Scentre Forecasts Earnings, Distribution Improvement in 2024 — Update
By David Winning
SYDNEY--Scentre said its annual profit fell by 42% on a steep drop in the value of its property portfolio, but it is anticipating another year of earnings growth despite elevated interest rates casting a pall over the Australian consumer and pushing up its debt costs.
Scentre, which owns and operates nearly 40 Westfield branded shopping centers, reported a net profit of 174.9 million Australian dollars (US$114.3 million) for the 12 months through December, down from A$300.6 million in the prior fiscal year. The result reflected a property valuation decline of A$1.02 billion.

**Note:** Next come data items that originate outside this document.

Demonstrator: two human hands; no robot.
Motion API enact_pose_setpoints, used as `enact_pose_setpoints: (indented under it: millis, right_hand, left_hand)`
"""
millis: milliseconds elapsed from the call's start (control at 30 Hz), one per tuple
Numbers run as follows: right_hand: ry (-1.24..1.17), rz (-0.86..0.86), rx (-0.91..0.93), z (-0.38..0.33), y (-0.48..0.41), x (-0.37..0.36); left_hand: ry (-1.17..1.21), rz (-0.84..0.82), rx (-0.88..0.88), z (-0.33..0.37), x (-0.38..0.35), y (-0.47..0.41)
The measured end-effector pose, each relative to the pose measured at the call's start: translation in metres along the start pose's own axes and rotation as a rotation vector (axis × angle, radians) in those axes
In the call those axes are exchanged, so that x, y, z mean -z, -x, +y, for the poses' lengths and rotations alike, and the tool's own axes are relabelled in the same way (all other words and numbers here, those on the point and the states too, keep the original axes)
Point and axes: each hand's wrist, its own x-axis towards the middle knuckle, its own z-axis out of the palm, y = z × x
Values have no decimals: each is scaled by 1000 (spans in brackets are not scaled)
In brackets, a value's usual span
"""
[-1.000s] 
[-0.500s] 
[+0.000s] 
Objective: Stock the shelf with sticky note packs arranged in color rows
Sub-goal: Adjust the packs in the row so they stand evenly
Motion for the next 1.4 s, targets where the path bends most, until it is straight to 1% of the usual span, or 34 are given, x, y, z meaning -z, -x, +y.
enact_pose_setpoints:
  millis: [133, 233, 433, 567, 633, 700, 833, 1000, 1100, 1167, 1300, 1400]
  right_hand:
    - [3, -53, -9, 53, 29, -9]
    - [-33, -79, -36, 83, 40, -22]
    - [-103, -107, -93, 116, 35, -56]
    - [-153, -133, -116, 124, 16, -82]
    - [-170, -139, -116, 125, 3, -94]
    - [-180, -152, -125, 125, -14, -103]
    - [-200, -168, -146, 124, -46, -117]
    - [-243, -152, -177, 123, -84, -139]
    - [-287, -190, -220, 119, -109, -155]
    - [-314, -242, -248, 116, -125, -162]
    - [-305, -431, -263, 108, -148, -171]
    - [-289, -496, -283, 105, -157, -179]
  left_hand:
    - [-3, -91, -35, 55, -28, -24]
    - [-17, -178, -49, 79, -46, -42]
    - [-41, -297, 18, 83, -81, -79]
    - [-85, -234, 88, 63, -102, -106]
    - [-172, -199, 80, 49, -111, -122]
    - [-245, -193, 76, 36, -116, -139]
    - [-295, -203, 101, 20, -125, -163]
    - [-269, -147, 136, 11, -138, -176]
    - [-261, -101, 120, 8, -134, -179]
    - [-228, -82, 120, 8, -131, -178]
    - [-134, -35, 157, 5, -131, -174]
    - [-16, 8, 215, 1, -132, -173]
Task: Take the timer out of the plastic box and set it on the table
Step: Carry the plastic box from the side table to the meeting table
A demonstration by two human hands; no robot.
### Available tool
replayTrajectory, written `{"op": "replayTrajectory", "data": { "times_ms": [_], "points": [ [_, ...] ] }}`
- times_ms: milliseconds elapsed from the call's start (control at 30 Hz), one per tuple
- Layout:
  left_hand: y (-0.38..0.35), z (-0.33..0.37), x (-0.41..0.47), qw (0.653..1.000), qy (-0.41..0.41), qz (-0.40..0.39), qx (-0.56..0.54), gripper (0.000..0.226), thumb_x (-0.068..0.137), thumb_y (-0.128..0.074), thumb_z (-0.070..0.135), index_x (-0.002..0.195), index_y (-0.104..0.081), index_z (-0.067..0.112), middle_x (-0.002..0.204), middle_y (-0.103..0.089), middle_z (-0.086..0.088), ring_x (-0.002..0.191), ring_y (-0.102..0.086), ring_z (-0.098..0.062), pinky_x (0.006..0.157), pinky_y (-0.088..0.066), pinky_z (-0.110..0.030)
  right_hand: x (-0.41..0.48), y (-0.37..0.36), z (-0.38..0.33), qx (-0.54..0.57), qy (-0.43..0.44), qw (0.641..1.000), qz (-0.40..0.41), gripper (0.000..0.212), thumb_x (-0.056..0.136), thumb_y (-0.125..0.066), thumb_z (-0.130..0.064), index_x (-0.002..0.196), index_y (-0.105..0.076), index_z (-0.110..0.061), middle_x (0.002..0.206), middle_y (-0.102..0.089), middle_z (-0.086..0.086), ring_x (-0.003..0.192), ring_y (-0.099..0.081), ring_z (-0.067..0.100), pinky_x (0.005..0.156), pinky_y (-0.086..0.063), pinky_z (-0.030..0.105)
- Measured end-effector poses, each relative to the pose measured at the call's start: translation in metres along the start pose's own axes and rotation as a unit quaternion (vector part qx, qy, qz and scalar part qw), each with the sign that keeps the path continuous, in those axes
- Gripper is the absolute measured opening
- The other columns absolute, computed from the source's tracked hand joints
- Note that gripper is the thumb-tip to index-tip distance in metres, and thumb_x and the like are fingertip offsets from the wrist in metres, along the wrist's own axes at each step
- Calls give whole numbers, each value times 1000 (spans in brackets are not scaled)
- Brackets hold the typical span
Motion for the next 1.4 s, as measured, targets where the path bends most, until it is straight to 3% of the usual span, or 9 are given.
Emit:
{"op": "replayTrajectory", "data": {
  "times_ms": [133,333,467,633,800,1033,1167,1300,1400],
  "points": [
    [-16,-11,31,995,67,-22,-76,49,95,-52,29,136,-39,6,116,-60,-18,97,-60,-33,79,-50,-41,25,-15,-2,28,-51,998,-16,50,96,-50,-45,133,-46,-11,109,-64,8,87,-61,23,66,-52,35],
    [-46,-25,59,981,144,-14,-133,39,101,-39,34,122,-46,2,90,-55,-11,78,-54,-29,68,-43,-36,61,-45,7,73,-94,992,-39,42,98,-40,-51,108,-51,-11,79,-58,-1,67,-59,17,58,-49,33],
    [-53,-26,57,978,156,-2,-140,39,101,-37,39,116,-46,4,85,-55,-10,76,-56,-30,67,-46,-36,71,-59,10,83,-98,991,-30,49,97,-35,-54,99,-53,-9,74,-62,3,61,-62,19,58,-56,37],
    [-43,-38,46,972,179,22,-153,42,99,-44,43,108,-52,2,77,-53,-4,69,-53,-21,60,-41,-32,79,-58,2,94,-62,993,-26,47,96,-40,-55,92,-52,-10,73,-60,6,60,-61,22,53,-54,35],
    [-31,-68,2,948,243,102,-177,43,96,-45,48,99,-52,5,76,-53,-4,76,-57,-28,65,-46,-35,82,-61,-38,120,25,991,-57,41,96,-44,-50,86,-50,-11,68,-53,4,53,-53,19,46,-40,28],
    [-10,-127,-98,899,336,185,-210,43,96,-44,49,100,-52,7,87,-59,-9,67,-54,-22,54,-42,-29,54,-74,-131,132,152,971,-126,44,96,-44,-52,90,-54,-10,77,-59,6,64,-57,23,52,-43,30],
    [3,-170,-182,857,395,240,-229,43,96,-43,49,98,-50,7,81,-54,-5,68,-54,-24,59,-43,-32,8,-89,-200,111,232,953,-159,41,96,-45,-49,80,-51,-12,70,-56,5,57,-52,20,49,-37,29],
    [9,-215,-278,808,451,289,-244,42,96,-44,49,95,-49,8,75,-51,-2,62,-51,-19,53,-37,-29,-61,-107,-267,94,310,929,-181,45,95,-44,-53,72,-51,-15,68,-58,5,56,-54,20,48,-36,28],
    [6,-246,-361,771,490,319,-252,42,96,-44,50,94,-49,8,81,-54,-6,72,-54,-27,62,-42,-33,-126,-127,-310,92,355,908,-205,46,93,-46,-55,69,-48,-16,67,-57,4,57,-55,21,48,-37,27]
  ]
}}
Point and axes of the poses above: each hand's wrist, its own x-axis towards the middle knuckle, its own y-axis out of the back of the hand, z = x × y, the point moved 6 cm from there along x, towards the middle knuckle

Funds from operations--a smoothed measure of operating cash flow that excludes depreciation, amortization and gains on asset sales--rose by 5.2% to A$1.09 billion across the year. On a per security basis, Scentre's funds from operations were 21.11 cents. Some analysts had expected Scentre to report funds from operations at the top end of guidance of 20.75-21.25 cents after the mall owner's final dividend beat expectations.
While some retail-property owners have taken a cautious tone about the outlook amid uncertainty about when Australia's central bank might start lowering interest rates, Scentre signaled confidence that it will ride out any slowdown in consumer spending and continue to grow profits.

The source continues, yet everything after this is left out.